Your assignment
A verbatim transcription of the listing below is required, without its pictures.

━━━━━ Collected data ━━━━━

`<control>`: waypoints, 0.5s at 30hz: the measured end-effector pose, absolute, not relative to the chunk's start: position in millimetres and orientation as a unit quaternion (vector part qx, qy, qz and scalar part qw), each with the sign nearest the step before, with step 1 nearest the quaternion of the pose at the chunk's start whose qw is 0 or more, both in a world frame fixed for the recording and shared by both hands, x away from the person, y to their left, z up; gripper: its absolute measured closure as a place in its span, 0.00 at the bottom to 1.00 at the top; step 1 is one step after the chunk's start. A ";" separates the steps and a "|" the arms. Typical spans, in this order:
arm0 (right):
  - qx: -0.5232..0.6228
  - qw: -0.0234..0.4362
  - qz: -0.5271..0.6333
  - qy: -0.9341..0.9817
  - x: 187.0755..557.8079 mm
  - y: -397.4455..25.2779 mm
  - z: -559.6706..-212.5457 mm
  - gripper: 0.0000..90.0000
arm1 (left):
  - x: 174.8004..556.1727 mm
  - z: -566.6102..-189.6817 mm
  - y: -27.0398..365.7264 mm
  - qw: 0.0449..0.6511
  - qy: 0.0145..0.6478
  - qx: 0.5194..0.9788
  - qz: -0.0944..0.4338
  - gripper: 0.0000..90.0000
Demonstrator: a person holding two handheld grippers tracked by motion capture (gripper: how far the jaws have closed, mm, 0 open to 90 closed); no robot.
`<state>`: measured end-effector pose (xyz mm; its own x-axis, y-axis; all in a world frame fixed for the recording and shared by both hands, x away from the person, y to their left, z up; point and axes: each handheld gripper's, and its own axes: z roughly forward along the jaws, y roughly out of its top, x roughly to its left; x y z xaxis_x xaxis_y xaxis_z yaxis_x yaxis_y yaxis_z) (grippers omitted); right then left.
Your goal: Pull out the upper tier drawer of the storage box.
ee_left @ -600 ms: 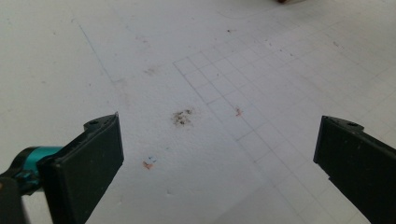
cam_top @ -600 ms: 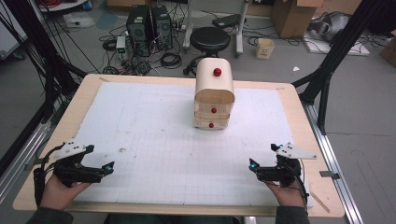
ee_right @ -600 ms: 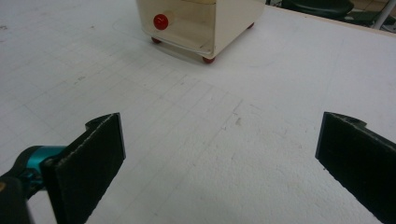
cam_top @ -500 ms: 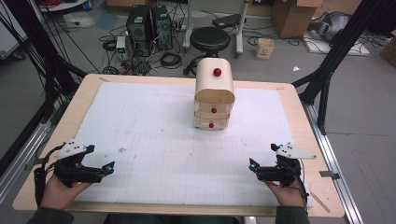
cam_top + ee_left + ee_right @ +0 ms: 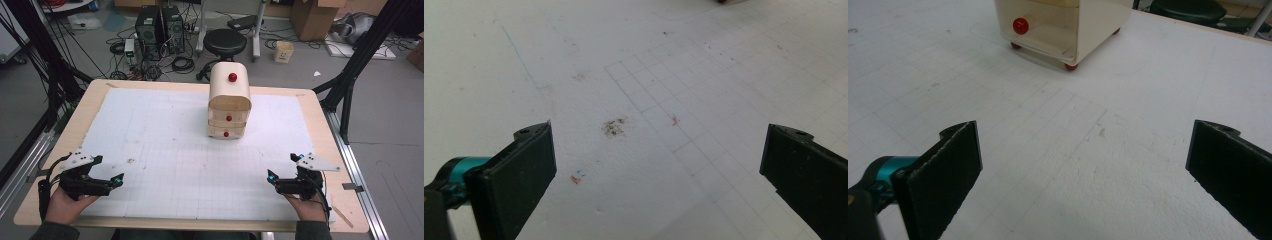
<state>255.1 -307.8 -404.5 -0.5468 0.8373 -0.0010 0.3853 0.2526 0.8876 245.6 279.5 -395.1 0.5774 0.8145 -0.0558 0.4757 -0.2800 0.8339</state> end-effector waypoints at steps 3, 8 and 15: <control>0.404 0.252 0.458 0.751 255.2 -306.9 -403.9 0.00 | 245.8 -394.5 280.3 0.433 0.415 0.776 0.197 0.02; 0.402 0.236 0.456 0.758 255.5 -301.9 -401.6 0.00 | 244.7 -394.1 281.1 0.433 0.414 0.775 0.199 0.02; 0.402 0.238 0.452 0.760 254.9 -293.7 -395.7 0.00 | 243.3 -393.3 282.2 0.434 0.414 0.775 0.200 0.02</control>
<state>254.9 -293.7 -395.7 -0.5637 0.8260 0.0013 0.3947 0.2679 0.8789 243.3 282.2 -393.3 0.5779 0.8146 -0.0496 0.4675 -0.2807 0.8382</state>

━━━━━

Expected output
`<control>`: waypoints, 0.5s at 30hz: the measured end-effector pose, absolute, not relative to the chunk's start: position in millimetres and orientation as a unit quaternion (vector part qx, qy, qz and scalar part qw), each with the sign nearest the step before, with step 1 nearest the quaternion of the pose at the chunk's start whose qw is 0 or more, both in a world frame fixed for the recording and shared by both hands, x away from the person, y to their left, z up; gripper: its absolute measured closure as a place in its span, 0.00 at the bottom to 1.00 at the top; step 1 is one step after the chunk's start. A ";" separates the steps and a "|" the arms. Typical spans, in this order:
arm0 (right):
  - qx: -0.5232..0.6228
  - qw: -0.0234..0.4362
  - qz: -0.5271..0.6333
  - qy: -0.9341..0.9817
  - x: 187.0755..557.8079 mm
  - y: -397.4455..25.2779 mm
  - z: -559.6706..-212.5457 mm
  - gripper: 0.0000..90.0000
arm1 (left):
  - x: 174.8004..556.1727 mm
  - z: -566.6102..-189.6817 mm
  - y: -27.0398..365.7264 mm
  - qw: 0.0449..0.6511
  - qy: 0.0145..0.6478
  - qx: 0.5194..0.9788
  - qz: -0.0944..0.4338
  - gripper: 0.0000..90.0000
Demonstrator: a person holding two handheld grippers tracked by motion capture (gripper: how far the jaws have closed, mm, 0 open to 90 closed); no robot.
`<state>`: measured end-effector pose (xyz mm; its own x-axis, y-axis; all in a world frame fixed for the recording and shared by both hands, x away from the person, y to their left, z up; point and axes: each handheld gripper's, and its own axes: z roughly forward along the jaws, y roughly out of its top, x roughly to its left; x y z xaxis_x xaxis_y xaxis_z yaxis_x yaxis_y yaxis_z) (grippers omitted); right then left.
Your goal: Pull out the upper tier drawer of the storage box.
ee_left @ -600 ms: 
cam_top @ -600 ms: 
ee_right @ -600 ms: 
cam_top @ -500 ms: 
cam_top + ee_left + ee_right @ +0 ms: 
<state>255.1 -307.8 -404.5 -0.5468 0.8373 -0.0010 0.3853 0.2526 0.8876 245.6 279.5 -395.1 0.5774 0.8145 -0.0558 0.4757 -0.2800 0.8339</state> end-effector waypoints at steps 3, 8 and 15: <control>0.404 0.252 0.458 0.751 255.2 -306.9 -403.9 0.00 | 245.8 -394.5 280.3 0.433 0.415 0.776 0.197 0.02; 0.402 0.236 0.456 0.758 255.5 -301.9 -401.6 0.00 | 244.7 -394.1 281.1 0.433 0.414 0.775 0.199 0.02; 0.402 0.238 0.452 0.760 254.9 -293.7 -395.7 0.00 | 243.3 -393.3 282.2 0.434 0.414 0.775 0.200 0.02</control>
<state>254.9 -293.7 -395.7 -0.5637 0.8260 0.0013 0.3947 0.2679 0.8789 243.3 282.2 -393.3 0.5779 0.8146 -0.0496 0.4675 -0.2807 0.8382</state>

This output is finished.